А на дворе уж занималась зорька, оттеняя верхушки высоких сосен Сокольницкого леса. Общество рассталось довольно холодно; Розанов повел домой Калистратову.
— А вы большой спорщик, — говорила она, подходя к дому.
— Надоедают мне эти хлыщи, Полина Петровна. Это ведь что же? Был застой; потом люди проснулись, ну поддались несбыточным увлечениям, наделали глупостей, порастеряли даром людей, но все ведь это было человеческое, а это что же? Воевать с ветряными мельницами, воевать с обществом, злить понапрасну людей и покрывать это именем какого-то нового союза. Ну что это за союз? Вы посмотрите, что это такое: женщиною побольше посбивать с толку, пожить с ними до бесстыдства, до наглости, а потом будь что́ будет. Им ведь ничего, а те будут репку петь. О подлецы, подлецы неописуемые!
— Полноте браниться-то так, Дмитрий Петрович, — смеясь, проговорила Полинька. — Ну что вам до них?
— Как что-с? Они слабых людей сколько могут увлечь? Попробовали бороться с правительством, видят — кусается, ну так вот теперь другое выдумали. Дело точно безопасное. Что ж, разврат везде терпится под весьма различными формами, только зачем же из него делать какое-то общественное служение. Любви у нас и так нет; женщин мы всегда умели переменять; трудиться серьезно никогда не умели; детей тоже прикидывали на долю одной матери, либо на заботы опекунского совета; но зачем же опять все это формулировать в какую-то революцию? Честность, честность в отношении с женщинами! Чтоб любовь-то была, а не «волненье крови молодой», чтоб нравственные обязательства, вытекающие из союза с любимой женщиной, были крепки и святы, а не считались вздором. Я сам нищ и убог на всех пунктах, так мне бы нечего их оспаривать: пусть делят чертковский дом, авось и мне уголочек бы какой-нибудь достался; пусть.
— Что пусть?
— Ничего-с.
— Это, верно, насчет женщин?
— Да-с, насчет женщин.
— Что же это такое?
— Да что ж вы думаете, мне полюбить-то, и быть любимым не хочется, что ли?
— Хочется?
— Еще бы! даже и очень.
— За чем же дело стало?
— Как за чем?
— Ведь вы были влюблены в Бахареву.
— Господи помилуй! и в помышлении никогда не было.

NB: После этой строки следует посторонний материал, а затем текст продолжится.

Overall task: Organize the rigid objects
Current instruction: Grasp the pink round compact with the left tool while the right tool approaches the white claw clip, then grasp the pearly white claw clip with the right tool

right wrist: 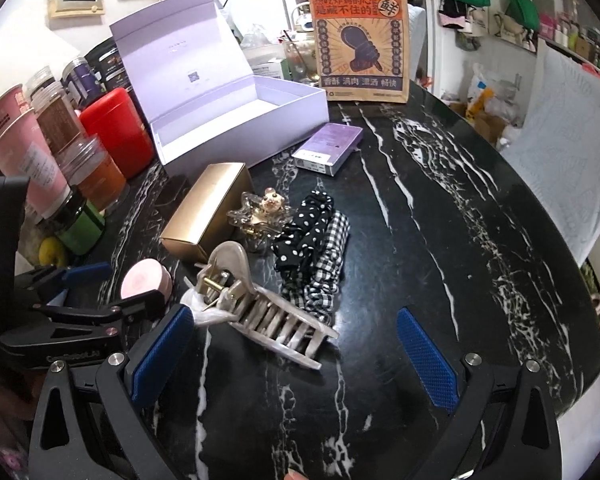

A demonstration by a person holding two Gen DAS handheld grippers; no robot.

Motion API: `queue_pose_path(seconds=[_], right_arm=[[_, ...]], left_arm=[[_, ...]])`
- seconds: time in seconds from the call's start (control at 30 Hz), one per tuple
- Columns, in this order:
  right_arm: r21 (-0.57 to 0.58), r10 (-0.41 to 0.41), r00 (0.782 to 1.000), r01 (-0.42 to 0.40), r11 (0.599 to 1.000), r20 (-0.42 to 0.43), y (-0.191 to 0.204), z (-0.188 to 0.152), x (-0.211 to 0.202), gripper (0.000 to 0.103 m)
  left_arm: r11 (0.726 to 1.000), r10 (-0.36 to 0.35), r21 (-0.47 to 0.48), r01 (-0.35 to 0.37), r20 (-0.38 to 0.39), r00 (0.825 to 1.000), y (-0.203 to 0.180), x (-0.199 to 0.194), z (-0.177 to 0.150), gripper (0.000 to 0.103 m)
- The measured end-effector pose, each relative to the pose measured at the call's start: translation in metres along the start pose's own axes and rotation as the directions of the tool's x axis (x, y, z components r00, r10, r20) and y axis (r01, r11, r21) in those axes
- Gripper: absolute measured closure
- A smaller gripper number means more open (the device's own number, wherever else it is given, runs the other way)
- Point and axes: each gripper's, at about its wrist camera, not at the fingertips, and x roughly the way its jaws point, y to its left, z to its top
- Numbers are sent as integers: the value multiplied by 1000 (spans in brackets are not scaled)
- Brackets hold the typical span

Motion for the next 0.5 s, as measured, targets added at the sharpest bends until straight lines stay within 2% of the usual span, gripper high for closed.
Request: queue_pose_path(seconds=[0.1, 0.17, 0.2, 0.4, 0.5], right_arm=[[4, 4, 1000, -4, 1000, 0, -1, 1, 1, 0], [-1, 3, 1000, -3, 1000, 3, 0, 3, 2, 0], [-6, 7, 1000, -7, 1000, 5, 0, 3, 2, 0], [-39, 68, 998, -68, 997, 6, 9, 6, 6, 2], [-61, 109, 994, -109, 992, -6, 16, 7, 11, 11]], left_arm=[[1000, -6, -2, 6, -17, 1000, 1, 4, -2, 36], [1000, -26, 1, 26, -25, 999, 2, 7, -3, 49], [1000, -20, 12, 20, -13, 1000, 0, 6, -3, 52], [999, -27, 26, 27, -7, 1000, 0, 6, -1, 53], [1000, -22, 16, 22, -9, 1000, 4, 7, 1, 53]])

— Напрасно; а она не из тех, чтобы перед чем-нибудь остановилась.
— Да это что говорить, Полина Петровна!
— Что?
— Это не идет нам.
— Отчего это?
— Так; я человек с большими недостатками и слабостями, а она девушка сильная и фанатичка. Мы не можем ладить. Я ей благодарен за многое, но любить ее…
— Не можете?
— Не могу-с.
— Отчего же не можете любить сильной женщины?
— Да так; оттого, что лычко с ремешком не вяжется. Она меня не поддержит, а я человек разбитый: мне нужно много снисхождения. Я хотел бы хоть каплю простого, теплого участия.
— Какая сентиментальность.
— Нет-с, не сентиментальность. Любить человека в моем положении надо много смелости. Сентиментальная трусиха и эгоистка на такую любовь не годится.
— А какая же годится?
— Так вот, простая, здравомыслящая и добрая женщина.